*Exercise goal*.
Return all lines of the data in which the string "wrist" occurs.

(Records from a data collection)
☆ ☆ ☆ ☆

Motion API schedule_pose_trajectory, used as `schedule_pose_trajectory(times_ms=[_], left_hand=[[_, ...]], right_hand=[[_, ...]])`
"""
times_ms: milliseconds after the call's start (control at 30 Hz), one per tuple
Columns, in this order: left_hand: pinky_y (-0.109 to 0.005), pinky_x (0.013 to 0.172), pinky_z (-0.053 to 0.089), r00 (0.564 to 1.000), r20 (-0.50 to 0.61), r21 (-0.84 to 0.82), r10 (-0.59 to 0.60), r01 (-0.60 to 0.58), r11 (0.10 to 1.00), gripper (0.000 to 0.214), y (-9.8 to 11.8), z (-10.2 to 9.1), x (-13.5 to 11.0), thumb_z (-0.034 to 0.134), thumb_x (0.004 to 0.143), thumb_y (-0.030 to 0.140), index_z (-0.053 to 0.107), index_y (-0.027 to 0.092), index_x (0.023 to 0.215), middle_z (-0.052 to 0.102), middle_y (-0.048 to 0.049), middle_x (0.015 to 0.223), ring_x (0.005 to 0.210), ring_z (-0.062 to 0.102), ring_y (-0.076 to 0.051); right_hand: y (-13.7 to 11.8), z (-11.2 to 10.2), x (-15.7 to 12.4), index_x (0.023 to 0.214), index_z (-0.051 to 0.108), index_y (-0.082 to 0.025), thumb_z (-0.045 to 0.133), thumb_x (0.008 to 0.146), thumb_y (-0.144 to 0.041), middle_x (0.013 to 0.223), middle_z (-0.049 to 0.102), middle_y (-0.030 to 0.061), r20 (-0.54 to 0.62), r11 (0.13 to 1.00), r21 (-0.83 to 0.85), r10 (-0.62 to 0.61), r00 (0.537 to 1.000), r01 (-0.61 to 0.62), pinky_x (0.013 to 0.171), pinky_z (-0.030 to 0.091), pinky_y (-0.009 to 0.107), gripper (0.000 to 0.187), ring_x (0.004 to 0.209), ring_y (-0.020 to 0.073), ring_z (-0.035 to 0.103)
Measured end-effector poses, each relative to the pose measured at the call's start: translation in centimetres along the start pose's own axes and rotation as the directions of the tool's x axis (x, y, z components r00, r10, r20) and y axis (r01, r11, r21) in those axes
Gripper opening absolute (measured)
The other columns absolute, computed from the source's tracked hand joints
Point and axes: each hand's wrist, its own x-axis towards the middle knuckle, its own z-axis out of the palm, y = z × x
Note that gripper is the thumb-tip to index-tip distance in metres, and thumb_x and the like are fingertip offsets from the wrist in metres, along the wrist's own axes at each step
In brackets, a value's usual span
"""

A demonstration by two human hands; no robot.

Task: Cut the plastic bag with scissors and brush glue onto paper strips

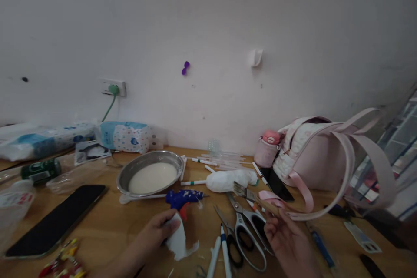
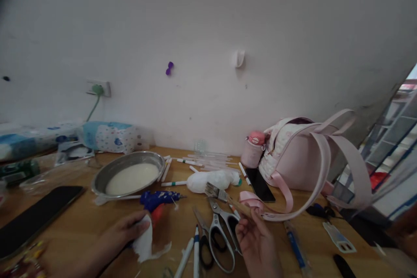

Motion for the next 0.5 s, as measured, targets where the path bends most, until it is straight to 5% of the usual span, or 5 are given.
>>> schedule_pose_trajectory(times_ms=[100,200,367,500], left_hand=[[-0.035,0.079,0.04,0.988,-0.123,0.09,0.089,-0.078,0.993,0.026,-0.5,0.6,-0.2,0.053,0.068,0.045,0.061,0.02,0.07,0.058,-0.0051,0.08,0.083,0.051,-0.026],[-0.04,0.087,0.038,0.974,-0.131,0.281,0.185,-0.143,0.949,0.022,-0.6,1.4,-0.2,0.048,0.075,0.031,0.067,0.019,0.073,0.058,-0.0102,0.093,0.094,0.05,-0.029],[-0.043,0.085,0.04,0.972,-0.064,0.797,0.226,-0.087,0.598,0.037,-0.1,1.8,0.2,0.035,0.084,0.016,0.069,0.023,0.098,0.054,-0.0152,0.114,0.104,0.05,-0.032],[-0.045,0.087,0.038,0.973,-0.099,0.842,0.206,-0.028,0.538,0.038,-0.4,1.5,1.0,0.034,0.084,0.017,0.068,0.025,0.101,0.055,-0.0132,0.113,0.11,0.048,-0.033]], right_hand=[[0.0,-0.2,0.1,0.071,0.065,-0.015,0.085,0.045,-0.004,0.063,0.07,0.0067,-0.018,1.0,-0.015,0.003,1.0,-0.003,0.047,0.05,0.02,0.035,0.05,0.0099,0.056],[0.0,-0.1,0.0,0.073,0.065,-0.015,0.086,0.044,-0.007,0.062,0.069,0.0051,-0.022,0.999,-0.037,-0.021,1.0,0.02,0.046,0.049,0.02,0.037,0.049,0.0098,0.055],[-0.1,0.1,-0.2,0.079,0.065,-0.017,0.084,0.05,-0.007,0.061,0.067,0.0012,-0.016,0.999,-0.034,-0.011,1.0,0.01,0.047,0.05,0.019,0.036,0.049,0.0088,0.055],[0.0,0.4,-0.2,0.076,0.064,-0.018,0.084,0.05,-0.007,0.062,0.067,-0.0008,-0.02,0.999,-0.034,-0.017,1.0,0.016,0.046,0.049,0.019,0.034,0.049,0.009,0.056]])
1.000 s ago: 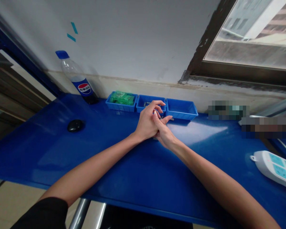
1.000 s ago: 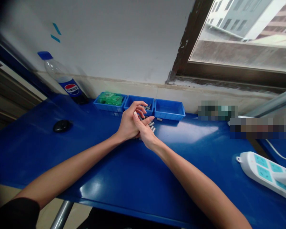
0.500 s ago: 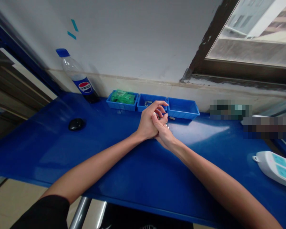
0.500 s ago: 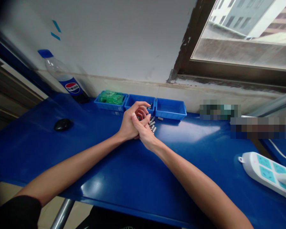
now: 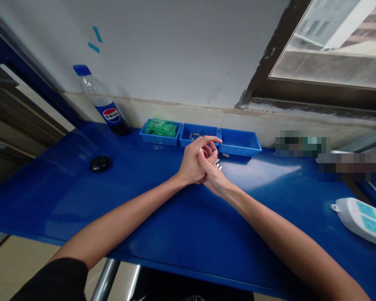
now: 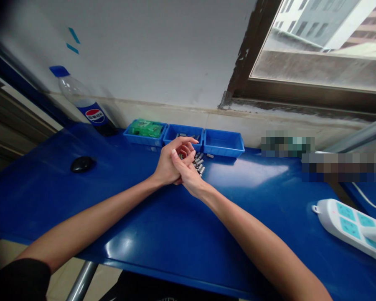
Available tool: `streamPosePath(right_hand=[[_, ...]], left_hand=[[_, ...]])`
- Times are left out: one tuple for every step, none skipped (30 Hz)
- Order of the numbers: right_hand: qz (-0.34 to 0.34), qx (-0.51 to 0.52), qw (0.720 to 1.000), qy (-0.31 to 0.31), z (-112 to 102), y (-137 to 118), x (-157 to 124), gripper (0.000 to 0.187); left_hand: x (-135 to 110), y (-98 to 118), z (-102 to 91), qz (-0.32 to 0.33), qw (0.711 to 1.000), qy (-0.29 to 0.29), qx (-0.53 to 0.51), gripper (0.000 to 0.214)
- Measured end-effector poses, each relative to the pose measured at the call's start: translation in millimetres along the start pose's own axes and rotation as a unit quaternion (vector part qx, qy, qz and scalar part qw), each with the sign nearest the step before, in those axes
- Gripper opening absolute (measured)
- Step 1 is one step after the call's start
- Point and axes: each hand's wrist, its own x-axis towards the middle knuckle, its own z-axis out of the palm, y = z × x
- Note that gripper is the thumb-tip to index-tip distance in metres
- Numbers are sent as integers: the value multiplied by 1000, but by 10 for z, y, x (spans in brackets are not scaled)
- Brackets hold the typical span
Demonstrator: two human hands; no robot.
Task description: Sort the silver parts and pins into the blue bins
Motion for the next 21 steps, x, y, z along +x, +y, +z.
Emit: streamPosePath(right_hand=[[9,3,1000,-8,-8,4,6,69],[19,6,1000,-16,-19,5,13,68],[28,6,999,-23,-33,0,19,68],[36,-2,999,-32,-52,-12,26,67],[40,-20,998,-44,-75,-33,33,66],[39,-46,997,-55,-105,-62,41,65],[35,-80,994,-70,-141,-95,50,64],[23,-114,990,-80,-184,-132,59,65],[3,-143,986,-81,-233,-166,71,69],[-29,-165,984,-64,-287,-193,84,73],[-65,-182,981,-37,-346,-211,97,75],[-99,-195,976,-3,-405,-216,111,75],[-128,-205,970,36,-464,-207,126,74],[-149,-211,964,66,-520,-186,139,72],[-163,-213,959,90,-570,-153,152,70],[-173,-212,956,109,-612,-113,164,69],[-180,-210,953,121,-646,-69,175,68],[-185,-207,952,129,-671,-25,185,67],[-189,-203,951,134,-687,15,194,67],[-192,-198,951,138,-698,49,200,66],[-193,-193,952,141,-702,75,205,66]], left_hand=[[4,2,-8,1,1000,-4,1,27],[10,5,-21,1,1000,-10,3,27],[20,9,-40,2,1000,-15,7,28],[33,13,-64,3,1000,-21,13,30],[46,13,-93,3,999,-27,21,32],[60,9,-127,3,999,-34,32,35],[72,-3,-166,3,998,-37,44,35],[81,-23,-209,2,998,-36,58,33],[85,-52,-256,2,997,-34,74,29],[84,-89,-308,2,995,-30,92,26],[78,-134,-362,2,993,-26,117,22],[67,-183,-420,8,989,-26,147,19],[52,-234,-478,6,984,-31,175,16],[34,-284,-536,1,980,-39,194,13],[14,-331,-591,-1,977,-52,209,13],[-6,-371,-640,3,972,-73,223,12],[-25,-405,-683,9,966,-107,235,12],[-42,-431,-719,12,961,-132,243,13],[-56,-450,-747,14,957,-154,246,13],[-67,-462,-767,13,953,-173,247,14],[-74,-470,-782,12,951,-185,246,14]])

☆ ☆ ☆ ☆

*Result of the task*.
Point and axes: each hand's wrist, its own x-axis towards the middle knuckle, its own z-axis out of the palm, y = z × x
Note that gripper is the thumb-tip to index-tip distance in metres, and thumb_x and the like are fingertip offsets from the wrist in metres, along the wrist's own axes at each step
- Point and axes: each hand's wrist, its own x-axis towards the middle knuckle, its own z-axis out of the palm, y = z × x

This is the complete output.